When I caught our fisherman neighbour rod-handed and sloping off towards the river one day last summer, he gifted me 10 seconds’ footage of his latest catch. There on his phone screen was soaked fur slathered over a low island of back and rump, and a large head with the white of a bulging eye like that of a startled cow. A beaver, swimming 10 minutes from my door. Seeing it for myself has been another matter. Many walks and two dusk vigils so far at the fisherman’s stance have proved fruitless. Just as elusive are the Frome river’s otters, which left a muddy stampede of pawprints in marshland once over the autumn, but, as yet, not so much as a flash of living whisker.
The leaf-fall of winter has opened up the view. While the river is more visible than before, what moves under the surface is no easier for human eyes. A fisherman casts his line for quarry he cannot see. A V-shaped wake is the only trace left by a rat making for the bank. Further into the shallows a mallard drake dips his head under. Can he see through the murk, or does he probe blind for food?

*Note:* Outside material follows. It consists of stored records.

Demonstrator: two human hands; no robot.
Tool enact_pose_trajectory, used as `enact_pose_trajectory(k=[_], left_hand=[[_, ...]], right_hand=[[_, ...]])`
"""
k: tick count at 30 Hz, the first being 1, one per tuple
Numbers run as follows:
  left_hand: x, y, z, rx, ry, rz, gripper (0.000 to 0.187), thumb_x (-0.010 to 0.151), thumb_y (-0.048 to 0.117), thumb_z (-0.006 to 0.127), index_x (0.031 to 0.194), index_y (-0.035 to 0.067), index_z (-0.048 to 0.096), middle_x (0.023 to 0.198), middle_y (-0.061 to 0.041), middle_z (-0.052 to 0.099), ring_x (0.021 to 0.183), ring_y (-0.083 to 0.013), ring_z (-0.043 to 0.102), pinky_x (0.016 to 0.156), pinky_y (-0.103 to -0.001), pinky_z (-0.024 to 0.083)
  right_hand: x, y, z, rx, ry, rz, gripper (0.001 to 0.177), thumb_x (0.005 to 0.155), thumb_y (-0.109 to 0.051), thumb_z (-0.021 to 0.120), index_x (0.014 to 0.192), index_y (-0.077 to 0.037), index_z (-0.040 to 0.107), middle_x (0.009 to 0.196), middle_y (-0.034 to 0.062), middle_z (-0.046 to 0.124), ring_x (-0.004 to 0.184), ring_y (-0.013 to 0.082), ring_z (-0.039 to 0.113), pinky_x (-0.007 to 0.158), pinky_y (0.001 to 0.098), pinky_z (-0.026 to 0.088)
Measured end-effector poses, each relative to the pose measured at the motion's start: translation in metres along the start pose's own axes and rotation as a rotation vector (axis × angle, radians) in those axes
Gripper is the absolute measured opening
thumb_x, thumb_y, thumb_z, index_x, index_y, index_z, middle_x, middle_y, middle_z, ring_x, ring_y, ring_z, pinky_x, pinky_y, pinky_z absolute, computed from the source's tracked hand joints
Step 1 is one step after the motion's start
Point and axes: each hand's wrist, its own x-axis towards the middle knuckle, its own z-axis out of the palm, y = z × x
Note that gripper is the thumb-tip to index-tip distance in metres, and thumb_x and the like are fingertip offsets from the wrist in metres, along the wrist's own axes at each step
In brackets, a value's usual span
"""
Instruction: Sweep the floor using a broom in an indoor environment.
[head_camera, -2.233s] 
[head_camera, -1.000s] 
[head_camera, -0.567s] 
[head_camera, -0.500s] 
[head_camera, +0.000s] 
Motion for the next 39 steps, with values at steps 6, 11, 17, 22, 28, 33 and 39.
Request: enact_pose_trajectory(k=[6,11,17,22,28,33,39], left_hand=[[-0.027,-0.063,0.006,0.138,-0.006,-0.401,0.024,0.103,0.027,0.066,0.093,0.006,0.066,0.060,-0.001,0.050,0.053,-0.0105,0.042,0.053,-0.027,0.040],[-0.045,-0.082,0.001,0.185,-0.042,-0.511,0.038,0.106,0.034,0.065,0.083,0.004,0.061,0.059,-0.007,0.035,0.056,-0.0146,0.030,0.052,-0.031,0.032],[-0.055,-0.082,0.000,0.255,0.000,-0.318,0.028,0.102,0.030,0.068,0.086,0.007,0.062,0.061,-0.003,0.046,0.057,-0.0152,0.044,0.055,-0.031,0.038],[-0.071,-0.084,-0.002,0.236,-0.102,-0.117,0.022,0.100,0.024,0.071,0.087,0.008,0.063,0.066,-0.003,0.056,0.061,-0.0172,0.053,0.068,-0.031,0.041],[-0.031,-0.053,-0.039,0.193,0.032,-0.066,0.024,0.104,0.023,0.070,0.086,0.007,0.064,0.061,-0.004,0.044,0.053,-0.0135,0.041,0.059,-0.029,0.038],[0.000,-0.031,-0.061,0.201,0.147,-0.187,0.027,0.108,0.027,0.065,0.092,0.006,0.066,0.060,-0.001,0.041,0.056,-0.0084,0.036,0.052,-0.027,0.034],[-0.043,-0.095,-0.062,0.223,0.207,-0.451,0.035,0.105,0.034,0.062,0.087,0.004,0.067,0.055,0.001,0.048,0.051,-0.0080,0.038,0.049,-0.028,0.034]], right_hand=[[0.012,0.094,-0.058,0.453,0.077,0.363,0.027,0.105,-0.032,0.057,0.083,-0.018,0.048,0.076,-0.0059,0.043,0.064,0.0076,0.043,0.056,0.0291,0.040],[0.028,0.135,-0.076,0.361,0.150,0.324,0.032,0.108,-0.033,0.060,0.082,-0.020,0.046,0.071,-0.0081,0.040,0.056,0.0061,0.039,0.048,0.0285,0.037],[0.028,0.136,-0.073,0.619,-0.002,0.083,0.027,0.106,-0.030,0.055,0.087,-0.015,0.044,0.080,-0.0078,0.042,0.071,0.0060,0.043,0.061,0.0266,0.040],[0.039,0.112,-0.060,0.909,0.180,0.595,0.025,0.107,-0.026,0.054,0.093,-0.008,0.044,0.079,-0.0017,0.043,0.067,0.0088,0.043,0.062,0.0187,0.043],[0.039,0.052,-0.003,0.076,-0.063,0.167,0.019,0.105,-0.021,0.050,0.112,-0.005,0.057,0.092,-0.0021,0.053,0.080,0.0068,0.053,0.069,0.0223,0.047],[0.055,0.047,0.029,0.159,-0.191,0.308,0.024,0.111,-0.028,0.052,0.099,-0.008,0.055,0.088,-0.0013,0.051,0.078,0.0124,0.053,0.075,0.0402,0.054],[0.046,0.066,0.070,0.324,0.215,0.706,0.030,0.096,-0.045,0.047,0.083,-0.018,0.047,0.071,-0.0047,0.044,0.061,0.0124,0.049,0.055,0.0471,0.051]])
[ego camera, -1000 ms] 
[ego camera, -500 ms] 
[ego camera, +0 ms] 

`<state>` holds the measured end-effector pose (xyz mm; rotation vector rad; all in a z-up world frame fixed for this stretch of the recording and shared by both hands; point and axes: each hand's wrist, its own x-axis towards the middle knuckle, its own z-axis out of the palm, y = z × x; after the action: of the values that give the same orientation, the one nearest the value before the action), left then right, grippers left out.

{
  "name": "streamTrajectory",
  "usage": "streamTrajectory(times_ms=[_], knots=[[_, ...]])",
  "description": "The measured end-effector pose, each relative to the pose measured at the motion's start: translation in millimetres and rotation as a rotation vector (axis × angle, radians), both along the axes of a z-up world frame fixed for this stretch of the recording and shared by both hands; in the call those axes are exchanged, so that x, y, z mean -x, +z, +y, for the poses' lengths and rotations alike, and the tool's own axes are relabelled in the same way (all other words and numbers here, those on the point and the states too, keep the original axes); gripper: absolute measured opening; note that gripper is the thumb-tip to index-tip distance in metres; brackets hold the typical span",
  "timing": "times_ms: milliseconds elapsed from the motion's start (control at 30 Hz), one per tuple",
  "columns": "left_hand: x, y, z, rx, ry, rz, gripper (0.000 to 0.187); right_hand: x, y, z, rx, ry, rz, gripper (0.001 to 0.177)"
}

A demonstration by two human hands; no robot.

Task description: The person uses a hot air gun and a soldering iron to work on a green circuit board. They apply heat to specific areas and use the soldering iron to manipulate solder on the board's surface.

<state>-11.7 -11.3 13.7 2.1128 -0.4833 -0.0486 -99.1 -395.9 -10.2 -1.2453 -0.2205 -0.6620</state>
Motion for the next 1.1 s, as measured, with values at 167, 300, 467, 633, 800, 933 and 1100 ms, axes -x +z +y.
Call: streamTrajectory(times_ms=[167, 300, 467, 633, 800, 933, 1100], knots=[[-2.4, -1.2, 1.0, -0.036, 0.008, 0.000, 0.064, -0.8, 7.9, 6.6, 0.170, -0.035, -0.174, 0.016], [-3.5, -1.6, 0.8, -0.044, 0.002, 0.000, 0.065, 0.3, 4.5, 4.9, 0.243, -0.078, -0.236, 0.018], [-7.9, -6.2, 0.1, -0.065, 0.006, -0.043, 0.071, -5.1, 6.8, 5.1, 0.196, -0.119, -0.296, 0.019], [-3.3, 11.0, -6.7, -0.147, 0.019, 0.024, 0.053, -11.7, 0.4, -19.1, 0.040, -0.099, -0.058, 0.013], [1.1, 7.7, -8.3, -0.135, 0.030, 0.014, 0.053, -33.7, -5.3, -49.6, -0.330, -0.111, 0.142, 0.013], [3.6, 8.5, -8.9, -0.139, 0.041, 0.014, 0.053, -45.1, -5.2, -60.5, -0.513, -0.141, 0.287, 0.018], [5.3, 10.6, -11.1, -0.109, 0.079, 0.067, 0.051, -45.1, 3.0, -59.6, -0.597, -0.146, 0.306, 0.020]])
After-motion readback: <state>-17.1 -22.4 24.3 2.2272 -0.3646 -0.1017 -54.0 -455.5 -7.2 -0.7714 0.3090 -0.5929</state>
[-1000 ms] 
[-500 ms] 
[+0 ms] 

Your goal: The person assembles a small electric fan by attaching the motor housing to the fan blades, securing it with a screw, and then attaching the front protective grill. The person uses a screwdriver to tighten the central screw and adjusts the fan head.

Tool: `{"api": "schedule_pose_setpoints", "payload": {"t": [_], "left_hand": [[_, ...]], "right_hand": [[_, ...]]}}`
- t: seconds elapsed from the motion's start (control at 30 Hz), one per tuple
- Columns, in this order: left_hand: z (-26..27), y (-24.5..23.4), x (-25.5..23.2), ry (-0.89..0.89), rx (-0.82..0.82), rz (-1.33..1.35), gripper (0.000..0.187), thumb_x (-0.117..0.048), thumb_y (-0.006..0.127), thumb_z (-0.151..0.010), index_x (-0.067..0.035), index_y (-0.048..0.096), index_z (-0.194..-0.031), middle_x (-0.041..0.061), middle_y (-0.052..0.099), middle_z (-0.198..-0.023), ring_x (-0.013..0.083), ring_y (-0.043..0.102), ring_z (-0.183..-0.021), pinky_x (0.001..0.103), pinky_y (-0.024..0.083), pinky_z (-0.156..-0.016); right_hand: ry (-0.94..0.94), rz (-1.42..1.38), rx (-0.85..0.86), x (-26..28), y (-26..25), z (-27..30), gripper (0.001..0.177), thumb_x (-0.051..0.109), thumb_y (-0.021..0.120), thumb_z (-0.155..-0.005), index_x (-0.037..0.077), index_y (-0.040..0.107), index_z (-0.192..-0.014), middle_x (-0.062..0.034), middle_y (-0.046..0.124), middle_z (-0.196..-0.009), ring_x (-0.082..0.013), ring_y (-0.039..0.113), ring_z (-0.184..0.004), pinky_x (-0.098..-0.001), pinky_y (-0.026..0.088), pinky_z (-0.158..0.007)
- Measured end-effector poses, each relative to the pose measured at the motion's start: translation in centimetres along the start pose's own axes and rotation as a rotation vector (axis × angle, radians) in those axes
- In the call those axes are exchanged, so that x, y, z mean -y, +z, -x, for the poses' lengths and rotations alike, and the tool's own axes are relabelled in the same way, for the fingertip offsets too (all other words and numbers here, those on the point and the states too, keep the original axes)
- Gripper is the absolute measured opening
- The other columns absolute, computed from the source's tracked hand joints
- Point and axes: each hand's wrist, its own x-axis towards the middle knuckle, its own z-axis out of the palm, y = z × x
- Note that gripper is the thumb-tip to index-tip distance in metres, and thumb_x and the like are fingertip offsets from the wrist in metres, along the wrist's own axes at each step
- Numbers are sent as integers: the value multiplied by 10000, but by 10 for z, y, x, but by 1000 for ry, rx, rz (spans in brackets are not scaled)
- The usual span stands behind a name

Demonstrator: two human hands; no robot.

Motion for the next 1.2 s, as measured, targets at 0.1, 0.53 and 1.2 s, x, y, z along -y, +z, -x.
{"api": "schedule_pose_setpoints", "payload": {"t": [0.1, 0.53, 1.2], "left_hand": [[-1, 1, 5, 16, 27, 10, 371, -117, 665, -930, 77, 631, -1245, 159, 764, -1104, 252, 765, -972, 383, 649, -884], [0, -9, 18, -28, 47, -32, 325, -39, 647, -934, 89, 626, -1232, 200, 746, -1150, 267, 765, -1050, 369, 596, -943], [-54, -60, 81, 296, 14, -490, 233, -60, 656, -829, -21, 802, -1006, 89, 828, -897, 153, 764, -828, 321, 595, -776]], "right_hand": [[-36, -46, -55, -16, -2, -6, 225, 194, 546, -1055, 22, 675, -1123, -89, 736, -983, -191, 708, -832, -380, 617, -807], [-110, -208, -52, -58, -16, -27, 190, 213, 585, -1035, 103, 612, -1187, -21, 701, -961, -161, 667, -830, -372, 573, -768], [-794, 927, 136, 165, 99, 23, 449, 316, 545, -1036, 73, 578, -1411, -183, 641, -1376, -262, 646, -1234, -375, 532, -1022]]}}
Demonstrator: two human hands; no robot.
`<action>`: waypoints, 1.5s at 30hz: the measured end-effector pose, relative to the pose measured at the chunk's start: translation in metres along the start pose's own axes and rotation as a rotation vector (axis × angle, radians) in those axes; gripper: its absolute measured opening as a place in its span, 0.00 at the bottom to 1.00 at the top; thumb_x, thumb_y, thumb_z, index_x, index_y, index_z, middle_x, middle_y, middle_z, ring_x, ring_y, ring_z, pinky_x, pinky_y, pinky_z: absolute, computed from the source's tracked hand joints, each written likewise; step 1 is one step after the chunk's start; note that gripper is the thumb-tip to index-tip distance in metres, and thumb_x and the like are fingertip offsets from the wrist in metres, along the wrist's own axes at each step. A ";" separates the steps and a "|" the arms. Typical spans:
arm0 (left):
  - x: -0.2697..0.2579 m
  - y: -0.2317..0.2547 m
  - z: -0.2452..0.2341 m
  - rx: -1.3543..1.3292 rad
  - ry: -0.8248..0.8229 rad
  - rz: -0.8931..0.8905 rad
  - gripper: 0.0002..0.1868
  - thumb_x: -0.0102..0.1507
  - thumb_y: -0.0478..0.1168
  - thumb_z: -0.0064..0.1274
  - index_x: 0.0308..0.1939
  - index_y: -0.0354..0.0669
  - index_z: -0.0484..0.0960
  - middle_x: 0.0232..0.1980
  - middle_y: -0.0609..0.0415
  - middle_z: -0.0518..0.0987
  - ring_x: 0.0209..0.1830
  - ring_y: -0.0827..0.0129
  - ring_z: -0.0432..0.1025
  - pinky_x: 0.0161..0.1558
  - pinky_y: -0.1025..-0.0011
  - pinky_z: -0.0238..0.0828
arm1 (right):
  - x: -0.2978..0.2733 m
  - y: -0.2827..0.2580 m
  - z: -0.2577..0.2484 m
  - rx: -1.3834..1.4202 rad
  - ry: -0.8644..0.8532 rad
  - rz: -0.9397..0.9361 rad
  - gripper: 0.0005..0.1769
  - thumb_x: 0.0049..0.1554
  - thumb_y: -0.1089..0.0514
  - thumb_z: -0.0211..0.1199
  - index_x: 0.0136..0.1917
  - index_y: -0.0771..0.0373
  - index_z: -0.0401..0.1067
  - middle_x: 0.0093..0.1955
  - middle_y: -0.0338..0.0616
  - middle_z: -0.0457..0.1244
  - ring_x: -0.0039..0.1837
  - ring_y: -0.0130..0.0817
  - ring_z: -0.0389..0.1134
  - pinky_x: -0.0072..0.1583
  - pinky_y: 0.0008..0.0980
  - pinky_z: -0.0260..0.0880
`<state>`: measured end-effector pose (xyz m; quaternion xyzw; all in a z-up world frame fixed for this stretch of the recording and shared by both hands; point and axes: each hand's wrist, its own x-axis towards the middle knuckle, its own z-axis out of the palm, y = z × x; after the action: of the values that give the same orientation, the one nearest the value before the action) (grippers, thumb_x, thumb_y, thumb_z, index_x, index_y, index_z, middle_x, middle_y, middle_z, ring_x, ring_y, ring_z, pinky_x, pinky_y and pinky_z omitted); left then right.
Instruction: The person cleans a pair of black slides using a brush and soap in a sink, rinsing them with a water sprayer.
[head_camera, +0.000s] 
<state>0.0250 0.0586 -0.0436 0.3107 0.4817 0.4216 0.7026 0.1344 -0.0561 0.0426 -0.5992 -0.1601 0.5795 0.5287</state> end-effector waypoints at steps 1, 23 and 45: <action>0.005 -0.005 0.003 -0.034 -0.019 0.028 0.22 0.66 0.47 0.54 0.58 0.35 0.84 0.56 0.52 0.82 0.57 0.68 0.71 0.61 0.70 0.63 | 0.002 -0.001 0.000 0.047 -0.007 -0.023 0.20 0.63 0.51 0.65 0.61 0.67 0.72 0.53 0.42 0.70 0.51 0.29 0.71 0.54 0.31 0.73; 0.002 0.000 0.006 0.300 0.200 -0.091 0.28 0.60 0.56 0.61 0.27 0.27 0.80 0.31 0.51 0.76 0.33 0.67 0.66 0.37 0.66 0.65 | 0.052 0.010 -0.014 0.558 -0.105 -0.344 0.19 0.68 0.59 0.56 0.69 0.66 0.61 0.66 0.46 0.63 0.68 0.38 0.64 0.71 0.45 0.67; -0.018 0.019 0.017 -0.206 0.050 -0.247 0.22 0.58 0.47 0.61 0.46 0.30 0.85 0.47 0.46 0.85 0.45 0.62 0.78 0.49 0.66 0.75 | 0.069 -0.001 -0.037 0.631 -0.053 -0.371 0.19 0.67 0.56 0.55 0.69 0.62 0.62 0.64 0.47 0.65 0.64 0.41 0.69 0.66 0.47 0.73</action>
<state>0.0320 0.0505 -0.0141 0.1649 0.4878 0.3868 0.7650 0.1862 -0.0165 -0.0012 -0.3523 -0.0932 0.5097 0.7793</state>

There are other unseens in this river and its capillary streams that are hard to swallow. In 2024, a new bathing spot was government-designated nine miles downstream. Even before the year was up, it was shown to have failed water quality tests, rated poor thanks to a bacterial soup of E coli and intestinal enterococci. It seems the river’s otters are chasing fish and faeces. Even the feeder streams that swell the waterway are filled with farm-fresh phosphates and nitrates from fertiliser run-off. The previous local MP professed concern then voted repeatedly against parliamentary measures to improve water quality.
Despite official inertia, there are reasons to be positive. Friends of the River Frome is an amateur group with professional heft – stuffed with ecologists, a hydrologist, a planner and a surveyor. It is they who are testing the waters here and lobbying for change. I have readily signed up to support the fight.